CHAPTER 37 – Ballysheen, Ireland, 1982
The journey took a lot out of Maggie. She was exhausted by the time they landed at Shannon airport, and was glad that Grace had insisted they stay overnight in a local hotel before continuing their journey north to County Mayo the following day. She barely noticed the nice hotel carpet and the pleasing décor before falling into a deep sleep.
Sitting in the passenger seat of the hire car the next day, she watched, mesmerised as the Irish countryside flashed past the window. Her mind wandered back to the train journey she had taken all those years ago from Castlebar, the great whistle of the engine startling her as they’d pulled out of the station with a groan and a jolt, slowly building up pace down the track towards Claremorris and f
rom there to Limerick and then Cork. Eight or nine hours they’d travelled before they finally reached Queenstown. The salty sea-air of that town had made her feel queasy – she remembered it now as if it were yesterday.

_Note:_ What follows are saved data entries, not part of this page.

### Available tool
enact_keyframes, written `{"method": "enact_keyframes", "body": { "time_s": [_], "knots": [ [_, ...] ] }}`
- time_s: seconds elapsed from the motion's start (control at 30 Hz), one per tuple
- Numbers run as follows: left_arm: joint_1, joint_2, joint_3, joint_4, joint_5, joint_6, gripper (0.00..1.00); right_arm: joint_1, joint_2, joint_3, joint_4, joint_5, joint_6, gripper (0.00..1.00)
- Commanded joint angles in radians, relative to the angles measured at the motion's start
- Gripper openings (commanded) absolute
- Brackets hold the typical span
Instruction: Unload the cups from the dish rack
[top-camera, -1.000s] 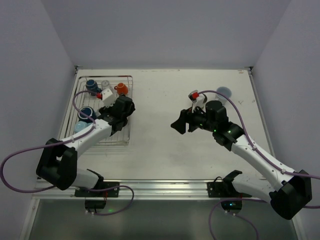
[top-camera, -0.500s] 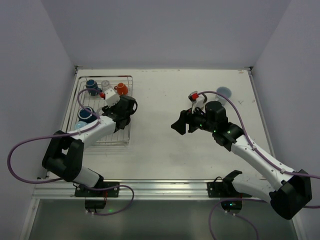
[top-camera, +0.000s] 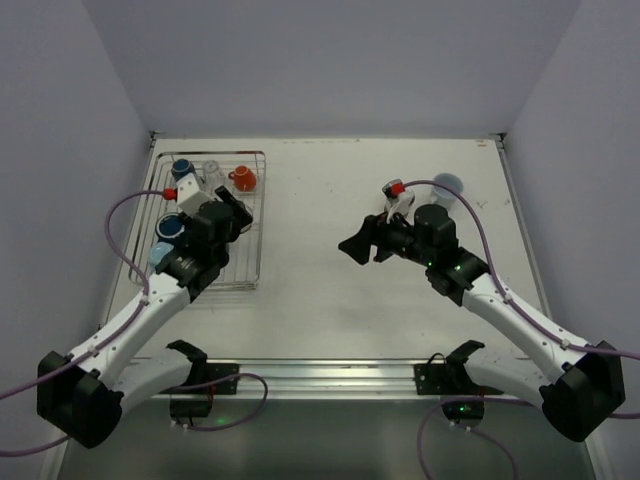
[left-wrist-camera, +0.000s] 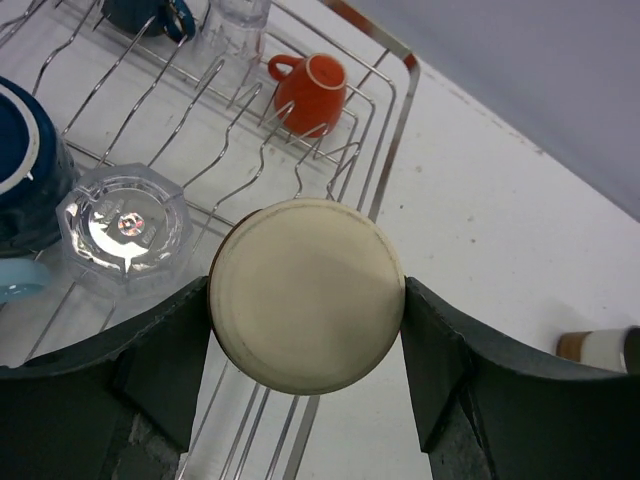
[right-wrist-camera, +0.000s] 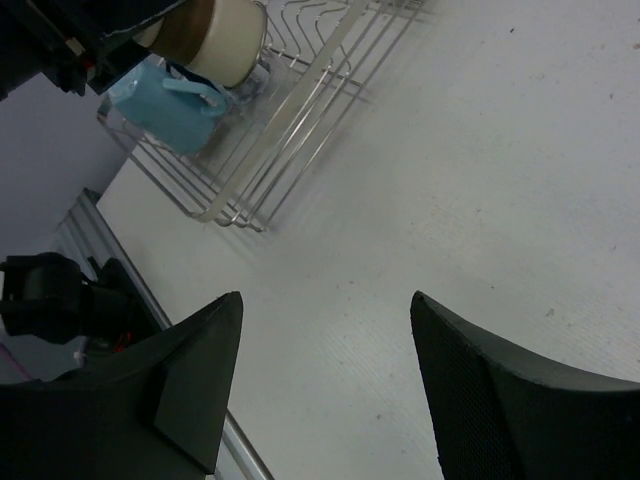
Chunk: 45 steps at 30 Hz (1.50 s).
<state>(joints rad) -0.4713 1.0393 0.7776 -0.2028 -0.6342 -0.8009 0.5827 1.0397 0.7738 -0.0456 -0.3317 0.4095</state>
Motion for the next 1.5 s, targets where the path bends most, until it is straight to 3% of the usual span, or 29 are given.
{"method": "enact_keyframes", "body": {
  "time_s": [0.0, 0.07, 0.17, 0.3, 0.4, 0.63, 0.93, 1.07, 1.13, 1.2, 1.27, 1.3, 1.33, 1.43, 1.47],
  "knots": [
    [0.003, -0.12, -0.032, 0.002, 0.066, 0.026, 0.49, 0.005, -0.026, -0.046, 0.238, -0.042, 0.167, 0.71],
    [0.003, -0.221, -0.066, 0.02, 0.129, 0.014, 0.49, 0.006, -0.021, -0.083, 0.352, -0.081, 0.239, 0.71],
    [0.003, -0.326, -0.139, 0.128, 0.338, -0.023, 0.49, 0.017, 0.022, -0.142, 0.588, -0.147, 0.371, 0.73],
    [0.002, -0.346, -0.227, 0.336, 0.678, -0.125, 0.49, 0.029, 0.117, -0.157, 0.826, -0.207, 0.48, 0.75],
    [0.002, -0.323, -0.296, 0.503, 0.816, -0.221, 0.49, 0.037, 0.174, -0.159, 0.92, -0.227, 0.518, 0.75],
    [-0.004, -0.28, -0.337, 0.721, 0.923, -0.302, 0.49, 0.066, 0.218, -0.114, 0.902, -0.211, 0.514, 0.74],
    [-0.016, -0.283, -0.357, 0.795, 0.933, -0.336, 0.48, 0.103, 0.207, -0.099, 0.915, -0.181, 0.519, 0.71],
    [-0.033, -0.257, -0.368, 0.809, 0.946, -0.343, 0.5, 0.12, 0.229, -0.068, 0.97, -0.205, 0.535, 0.6],
    [-0.036, -0.252, -0.37, 0.81, 0.947, -0.342, 0.61, 0.126, 0.249, -0.065, 1.015, -0.224, 0.557, 0.52],
    [-0.036, -0.269, -0.359, 0.784, 0.94, -0.325, 0.79, 0.126, 0.258, -0.073, 1.079, -0.227, 0.587, 0.35],
    [-0.036, -0.283, -0.337, 0.728, 0.921, -0.278, 0.89, 0.126, 0.252, -0.074, 1.083, -0.224, 0.586, 0.19],
    [-0.036, -0.298, -0.31, 0.664, 0.917, -0.258, 0.96, 0.128, 0.247, -0.073, 1.067, -0.219, 0.578, 0.07],
    [-0.036, -0.309, -0.293, 0.628, 0.912, -0.204, 0.99, 0.126, 0.226, -0.07, 1.044, -0.204, 0.565, 0.04],
    [-0.036, -0.357, -0.18, 0.369, 0.849, -0.033, 1.0, 0.12, 0.172, -0.016, 0.766, -0.162, 0.432, 0.0],
    [-0.036, -0.373, -0.147, 0.291, 0.793, 0.02, 1.0, 0.12, 0.137, 0.049, 0.531, -0.102, 0.317, 0.0]
  ]
}}
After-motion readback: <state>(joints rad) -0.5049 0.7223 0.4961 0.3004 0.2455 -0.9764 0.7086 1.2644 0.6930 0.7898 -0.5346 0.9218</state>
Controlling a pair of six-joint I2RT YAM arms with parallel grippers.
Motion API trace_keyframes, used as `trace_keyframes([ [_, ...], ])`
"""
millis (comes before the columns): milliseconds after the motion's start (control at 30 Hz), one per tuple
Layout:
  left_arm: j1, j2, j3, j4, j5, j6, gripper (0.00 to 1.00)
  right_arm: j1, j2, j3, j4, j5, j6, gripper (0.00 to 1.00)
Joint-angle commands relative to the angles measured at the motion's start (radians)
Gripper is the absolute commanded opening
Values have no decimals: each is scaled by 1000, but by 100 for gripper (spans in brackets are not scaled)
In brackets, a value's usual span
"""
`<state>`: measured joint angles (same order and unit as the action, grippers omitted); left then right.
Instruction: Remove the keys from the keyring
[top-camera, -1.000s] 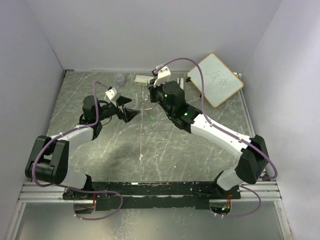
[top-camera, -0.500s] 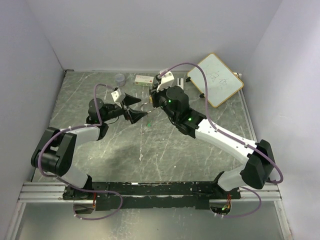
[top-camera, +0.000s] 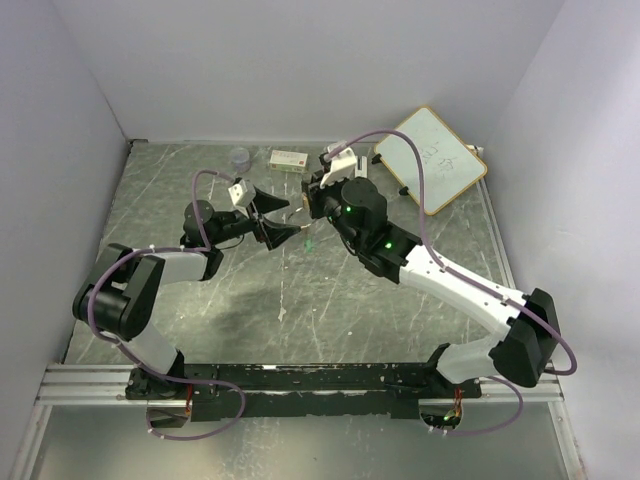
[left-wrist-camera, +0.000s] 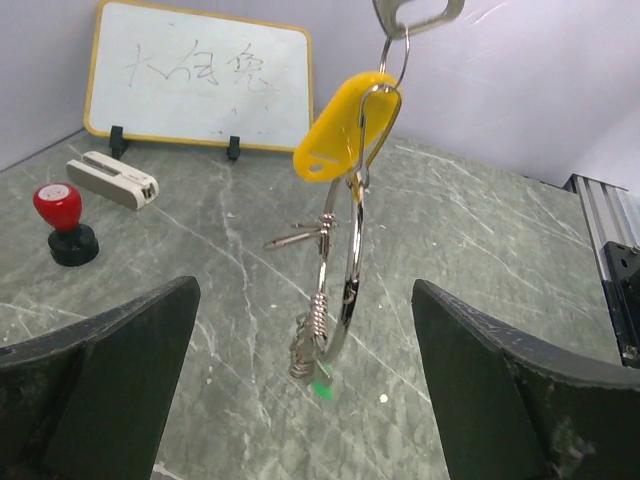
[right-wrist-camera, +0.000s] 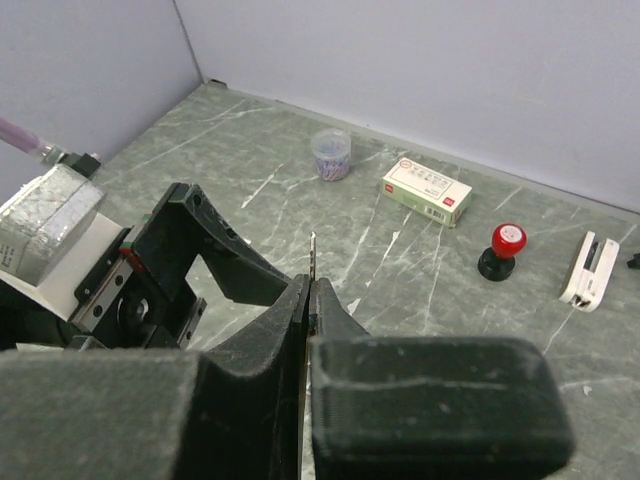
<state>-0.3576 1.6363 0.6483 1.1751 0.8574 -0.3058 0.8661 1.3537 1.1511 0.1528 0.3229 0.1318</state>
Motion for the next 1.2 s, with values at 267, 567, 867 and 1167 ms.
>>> trace_keyframes([
  [267,-12,-22,126,-206,-38,60,99,8,-36,-22,39,8,9,0],
  [567,-12,-101,128,-347,-53,134,91,8,-31,-24,48,6,7,0],
  [867,-13,-125,123,-435,-48,157,81,9,-25,-20,56,-3,9,0],
  [1167,-17,-158,80,-387,-65,169,20,8,-18,-15,51,-13,18,0],
])
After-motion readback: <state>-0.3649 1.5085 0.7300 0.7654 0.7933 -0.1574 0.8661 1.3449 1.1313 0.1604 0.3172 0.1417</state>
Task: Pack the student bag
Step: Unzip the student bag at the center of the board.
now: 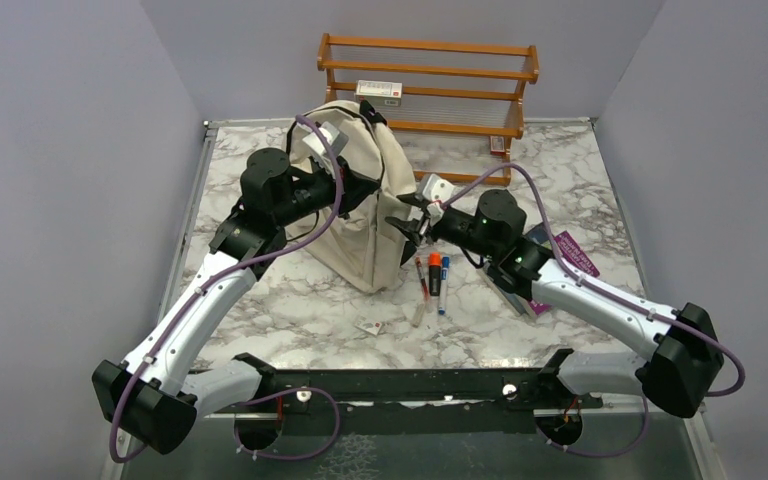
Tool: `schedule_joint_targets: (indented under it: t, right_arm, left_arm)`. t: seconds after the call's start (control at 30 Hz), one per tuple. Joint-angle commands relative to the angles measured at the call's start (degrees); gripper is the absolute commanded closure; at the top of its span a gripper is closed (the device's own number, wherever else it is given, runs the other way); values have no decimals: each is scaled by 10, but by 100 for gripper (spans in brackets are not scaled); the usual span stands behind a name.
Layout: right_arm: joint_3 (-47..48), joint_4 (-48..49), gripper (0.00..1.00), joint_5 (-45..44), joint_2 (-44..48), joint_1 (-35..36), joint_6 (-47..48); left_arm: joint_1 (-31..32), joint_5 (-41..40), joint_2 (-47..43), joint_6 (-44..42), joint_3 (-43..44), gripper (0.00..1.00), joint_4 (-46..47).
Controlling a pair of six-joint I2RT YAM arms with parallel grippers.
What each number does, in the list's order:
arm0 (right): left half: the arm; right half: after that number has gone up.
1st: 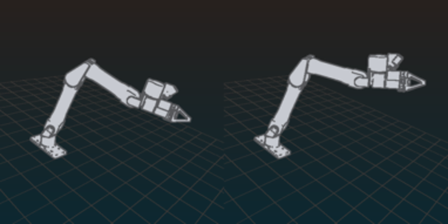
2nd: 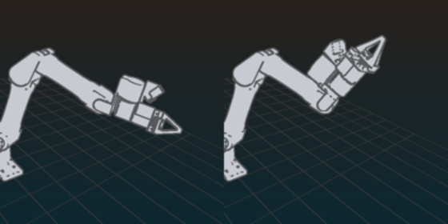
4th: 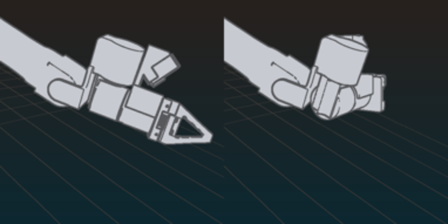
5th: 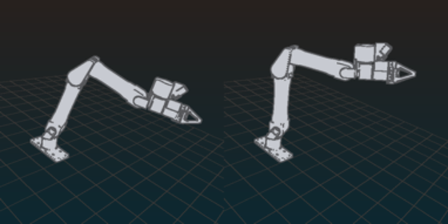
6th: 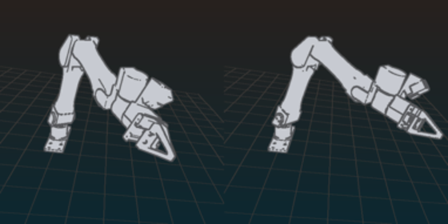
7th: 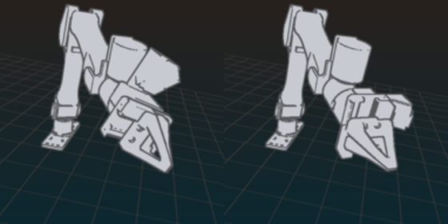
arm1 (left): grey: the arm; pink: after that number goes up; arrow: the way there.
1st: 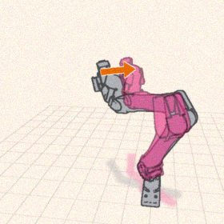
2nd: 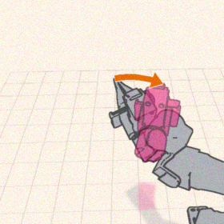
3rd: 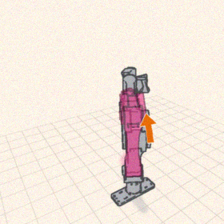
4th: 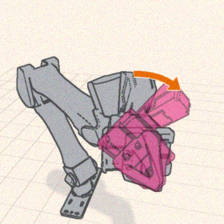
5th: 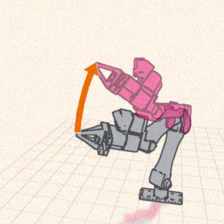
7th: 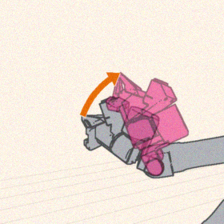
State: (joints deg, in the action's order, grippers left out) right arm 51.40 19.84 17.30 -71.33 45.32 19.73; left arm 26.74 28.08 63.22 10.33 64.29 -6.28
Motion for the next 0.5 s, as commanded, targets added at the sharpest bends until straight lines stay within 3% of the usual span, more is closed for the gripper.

Jimmy drove through small town after small town, stopping here and there so they could have a cup of tea of a bowl of soup and some homemade soda bread. The vivid colours of the houses and shop fronts delighted them all, the smoke from the fires burning in the grates of the houses snaked skywards from narrow chimney pots, filling the air with the smell of peat. It was a smell which Maggie recognised immediately and one which transported her right back to the kitchen of the small cottage she’d lived in with her aunt.
They drove out then into open countryside, past lush, green fields, dry stone walls and crops of wheat and barley. Maggie already felt oddly at home, at ease; at peace. It was dusk as they approached the familiar landscape of County Mayo and Maggie sat in mesmerised silence as she surveyed the scenery around her. And then she saw it. The majestic, distinctive shape of Nephin Mor. It was still lightly snow-capped from the harsh winter there’d been that year. A few fluffy clouds passed lazily across the sky. She could see the fields where she’d watched the men gather the potatoes at harvest time. She recalled herself as a young girl staring at another failed harvest, at the blighted crops, and her mother telling her how she remembered those fields lush and green with healthy crops, all the food they could wish to eat silently bursting into life in the dark earth through the winter, the tender green tops pushing through the ground in the springtime. It thrilled Maggie to see those same fields lush and green again; bursting with life and with food to feed the community ten times over.
Everything rushed back at her, memory after memory, season after season spent among this countryside; conversations, laughter, tears, heartache – it was all still here, all still hidden among these timeless stone walls and the enduring topography of the landscape.